La bataille pour le contrôle de Banco Sabadell : le dénouement imminent de l’OPA de BBVA

Le choc des titans entre BBVA et Banco Sabadell est sur le point d’atteindre son apogée. En effet, ce vendredi marque la date limite pour la Société d’Offre Publique d’Achat (OPA) lancée par BBVA sur Banco Sabadell, une opération qui s’est étendue sur plus d’un mois, débutant le 8 septembre. Ce conflit pour le contrôle de l’entité catalane dure désormais depuis 17 mois, et les deux établissements financiers n’ont cessé d’intensifier leur pression sur leurs actionnaires respectifs.

Une guerre des mots et des chiffres

Dès le lancement de l’OPA, la Commission Nationale du Marché de Valeurs (CNMV) a été le témoin des récriminations et des plaintes entre les deux banques. Chaque mouvement publicisé par BBVA, qui a manifesté son intérêt pour l’acquisition de Sabadell en mai 2024, a été scruté et commenté. La tension entre les deux parties est palpable et reflète une hostilité de plus en plus exacerbée.

Pour les actionnaires de Banco Sabadell qui n’ont pas encore adhéré à l’OPA, c’est la dernière chance de le faire. Ils doivent signaler leur intention au lieu où ils ont déposé leurs actions, afin de bénéficier de l’échange proposé par BBVA. Ce dernier a également mis en place un service client gratuit, accessible par téléphone au numéro +34 800 080 032.

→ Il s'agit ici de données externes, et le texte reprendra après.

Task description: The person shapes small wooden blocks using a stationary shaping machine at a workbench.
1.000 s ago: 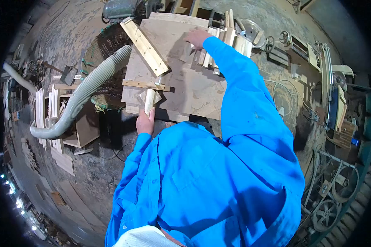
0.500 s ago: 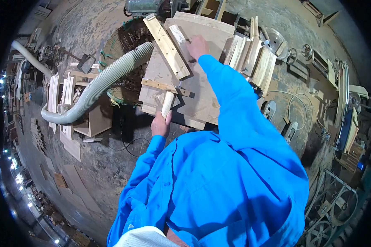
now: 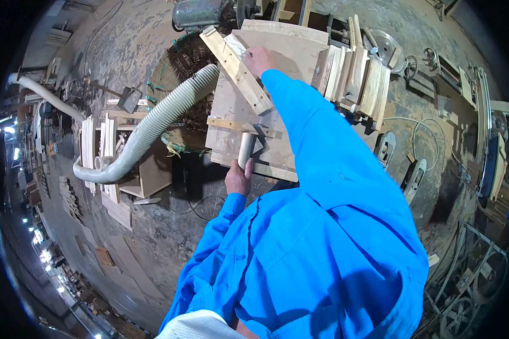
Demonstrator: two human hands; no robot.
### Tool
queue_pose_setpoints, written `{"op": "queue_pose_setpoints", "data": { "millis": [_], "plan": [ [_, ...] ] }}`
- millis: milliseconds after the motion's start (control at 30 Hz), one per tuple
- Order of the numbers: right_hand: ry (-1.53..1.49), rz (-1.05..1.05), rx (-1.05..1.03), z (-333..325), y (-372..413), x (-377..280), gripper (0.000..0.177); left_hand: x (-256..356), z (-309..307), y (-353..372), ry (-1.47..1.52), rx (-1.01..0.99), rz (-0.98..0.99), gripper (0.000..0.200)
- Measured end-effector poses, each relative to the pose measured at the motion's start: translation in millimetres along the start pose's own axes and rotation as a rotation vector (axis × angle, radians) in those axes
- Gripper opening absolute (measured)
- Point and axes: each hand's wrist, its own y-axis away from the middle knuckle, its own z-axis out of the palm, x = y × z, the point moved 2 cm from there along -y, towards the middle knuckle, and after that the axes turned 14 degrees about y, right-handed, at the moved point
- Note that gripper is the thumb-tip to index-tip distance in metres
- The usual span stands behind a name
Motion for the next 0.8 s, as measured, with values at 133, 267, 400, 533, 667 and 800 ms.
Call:
{"op": "queue_pose_setpoints", "data": {
  "millis": [133, 267, 400, 533, 667, 800],
  "plan": [
    [-0.037, 0.040, -0.007, -3.1, -12.2, -7.7, 0.027, -4.1, -0.9, -6.3, -0.016, -0.025, -0.006, 0.053],
    [0.007, 0.002, -0.040, -14.5, -11.3, -18.7, 0.026, 0.9, -1.1, -2.4, -0.013, -0.028, -0.020, 0.054],
    [0.027, -0.058, 0.011, -7.2, -16.9, -14.5, 0.026, -1.8, 0.3, -5.8, -0.035, -0.017, -0.023, 0.054],
    [0.027, -0.063, 0.002, -3.8, -2.7, -19.9, 0.026, -14.6, -1.4, 6.5, -0.003, -0.001, -0.003, 0.054],
    [0.044, -0.065, 0.008, 0.7, 15.5, -30.0, 0.025, -31.3, -8.2, 18.2, -0.010, -0.003, -0.001, 0.053],
    [0.017, -0.031, 0.034, -12.3, -37.8, -6.8, 0.025, 15.5, 1.5, -22.8, -0.012, -0.015, -0.012, 0.053]
  ]
}}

Les enjeux d’une OPA réussie

Le résultat de cette OPA sera révélé le 17 octobre. Cette sortie d’incertitude est attendue par tous, tant pour les acteurs des marchés que pour les analystes qui scrutent les indications contradictoires des deux banques. BBVA se dit confiant d’obtenir bien plus que 50 % du capital, tandis que Banco Sabadell semble pessimiste, estimant qu’il sera difficile d’atteindre le seuil minimum de 30 %.

Selon la législation espagnole, si le soutien est supérieur à 30 % mais inférieur à 50 %, des actions seront obligatoires de la part de BBVA. Cela inclut la renonciation au seuil d’acceptation de 50 % et la nécessité de lancer une deuxième OPA en espèces. Cette situation pourrait être déconvenue pour les actionnaires de Sabadell, qui devront faire face à des taxations sur les plus-values, sauf si l’OPA réussit à franchir le cap des 50 %.

Une mobilisation de dernière minute

Avec moins de 24 heures avant la clôture de l’acceptation, les efforts de la part des deux banques s’intensifient. BBVA tente de rassembler autant de soutien que possible, tandis que Banco Sabadell appelle à la loyauté de ses actionnaires, en particulier ceux qui sont des clients et des investisseur. Le président de Sabadell, Josep Oliu, a souligné l’importance des petits actionnaires, incitant ceux détenant des sommes significatives à s’engager.

Le rôle de la CNMV et les implications du marché

La CNMV a clarifié certains points critiques cette semaine. Elle a annoncé que les résultats ne seront divulgués qu’une semaine après la fin de la période d’acceptation, le 17 octobre. Le régulateur a également précisé que le prix d’une éventuelle seconde OPA devra être validé par leur soin. Toute spéculation à ce sujet, avant cette annonce officielle, doit être considérée comme telle.

En ce qui concerne les marchés, l’action de BBVA a vu une augmentation de 3,3 % depuis le début de la période d’acceptation, tandis que celle de Sabadell a connu un faible ajustement, atteignant une prime de 2 %. Actuellement, BBVA évalue Sabadell à 3,33 euros par action.

Les dividendes en jeu

Un autre aspect intéressant de cette acquisition potentielle concerne le paiement des dividendes. BBVA a annoncé qu’il retarderait son paiement traditionnel de dividendes de novembre à le 7 novembre pour que les actionnaires ayant assisté à l’échange puissent également en bénéficier. D’autre part, Sabadell a intensifié son engagement de distribution de dividendes pour atteindre 3,95 milliards d’euros jusqu’au premier trimestre 2026, ce qui représente une influx important pour ses actionnaires.

Cette lutte pour le contrôle de Banco Sabadell illustre parfaitement la dynamique complexe qui règne dans le monde de la finance. La tension entre les deux banques, la nécessité de satisfaire un actionnariat varié et les implications réglementaires ajoutent une couche supplémentaire d’incertitude. Les conséquences de cette OPA pourraient marquer un tournant significatif dans le paysage bancaire espagnol, redéfinissant les relations entre les clients, les actionnaires et les institutions financières.